Analyze query profiles for hybrid tables

Unistore workloads pose some interesting questions about query execution that you can investigate by using the Snowsight Query Profile feature or information gleaned from EXPLAIN output. In addition to monitoring overall performance and throughput, you may want to know if a table scan is being executed against the row store or object storage, or whether a specific secondary index is being used.

This section identifies Query Profile operators and attributes that pertain to hybrid table operations and presents some examples to help you understand how to read query plans that access hybrid tables. See also Monitor query activity with Query History.

Hybrid table scans and index scans

Table and index scan operators appear in query profiles to show access to hybrid tables. These operators typically appear at the bottom of the tree, representing the first step in reading the data that is needed to execute a specific query. Queries against standard tables always use table scans; they do not use index scans.

When a primary key index is used to scan a hybrid table, a TableScan operator appears in the query profile, not an IndexScan operator. When any other index is used to scan a hybrid table, such as a secondary index, you will see an IndexScan operator.

Under Attributes for the IndexScan operator, you can see the fully qualified name of the index and Access predicates. These are the predicates that are applied to the index during the scan. You can also see predicates for filters that are applied during table scans.

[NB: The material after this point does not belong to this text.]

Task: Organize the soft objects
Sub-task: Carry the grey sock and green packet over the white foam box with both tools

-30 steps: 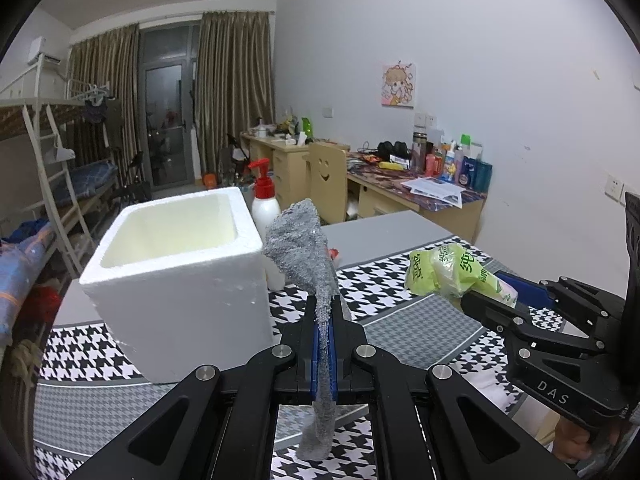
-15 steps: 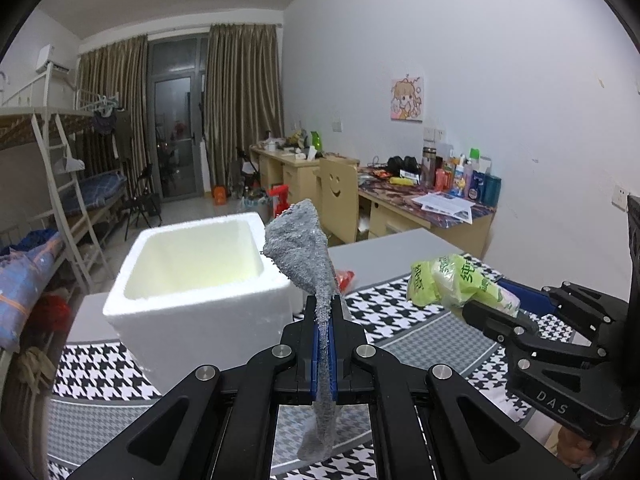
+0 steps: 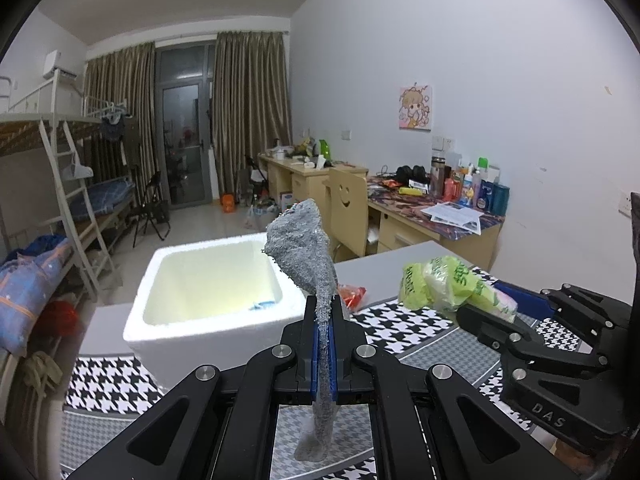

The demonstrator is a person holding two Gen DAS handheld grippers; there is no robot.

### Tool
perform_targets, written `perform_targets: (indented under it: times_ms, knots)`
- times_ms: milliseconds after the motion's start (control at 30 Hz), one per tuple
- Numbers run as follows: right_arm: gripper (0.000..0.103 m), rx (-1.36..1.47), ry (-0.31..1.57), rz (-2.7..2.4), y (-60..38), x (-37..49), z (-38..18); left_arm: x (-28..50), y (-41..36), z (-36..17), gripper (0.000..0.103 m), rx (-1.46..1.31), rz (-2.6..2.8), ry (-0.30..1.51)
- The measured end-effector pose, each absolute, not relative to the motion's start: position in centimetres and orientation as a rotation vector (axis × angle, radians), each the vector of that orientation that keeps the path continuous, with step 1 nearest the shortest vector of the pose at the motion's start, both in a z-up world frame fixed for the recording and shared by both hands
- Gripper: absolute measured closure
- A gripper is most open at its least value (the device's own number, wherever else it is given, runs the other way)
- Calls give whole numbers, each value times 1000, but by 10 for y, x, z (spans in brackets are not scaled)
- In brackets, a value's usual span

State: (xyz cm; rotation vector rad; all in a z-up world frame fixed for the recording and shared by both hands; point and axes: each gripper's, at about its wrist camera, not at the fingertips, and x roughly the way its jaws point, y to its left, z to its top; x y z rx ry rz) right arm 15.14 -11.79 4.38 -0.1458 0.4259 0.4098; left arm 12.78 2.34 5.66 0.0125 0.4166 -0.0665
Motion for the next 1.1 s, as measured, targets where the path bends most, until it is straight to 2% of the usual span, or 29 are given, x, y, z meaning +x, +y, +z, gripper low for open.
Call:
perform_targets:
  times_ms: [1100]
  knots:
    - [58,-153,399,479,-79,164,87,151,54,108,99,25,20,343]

When a predicate is “pushed” to an index, the predicate contains a placeholder, inside parentheses, for the constant that was used in the query. For example: SENSOR_DATA_DEVICE2.DEVICE_ID = (:SFAP_PRE_NR_1)

Scan mode

Hybrid table data is maintained in two formats to serve both operational and analytical workloads. A common question asked by administrators is whether a given query will access the row store or the column store (object storage). A query may read from one or both types of storage, depending on the tables in question, the specific requirements of the query, availability of indexes, and other factors.

The query profile for hybrid table queries includes a Scan Mode attribute for each table scan operator in the tree:

  • ROW-BASED: The query reads from the table data in the row store, or uses indexes to compute query results.

  • COLUMN-BASED: The query reads from an object storage copy of the same data that was loaded into the row store. Index scans can also access object storage, for Time Travel queries.

Scan mode is specific to hybrid tables. If a table scan is run on a standard table, no Scan Mode attribute is displayed.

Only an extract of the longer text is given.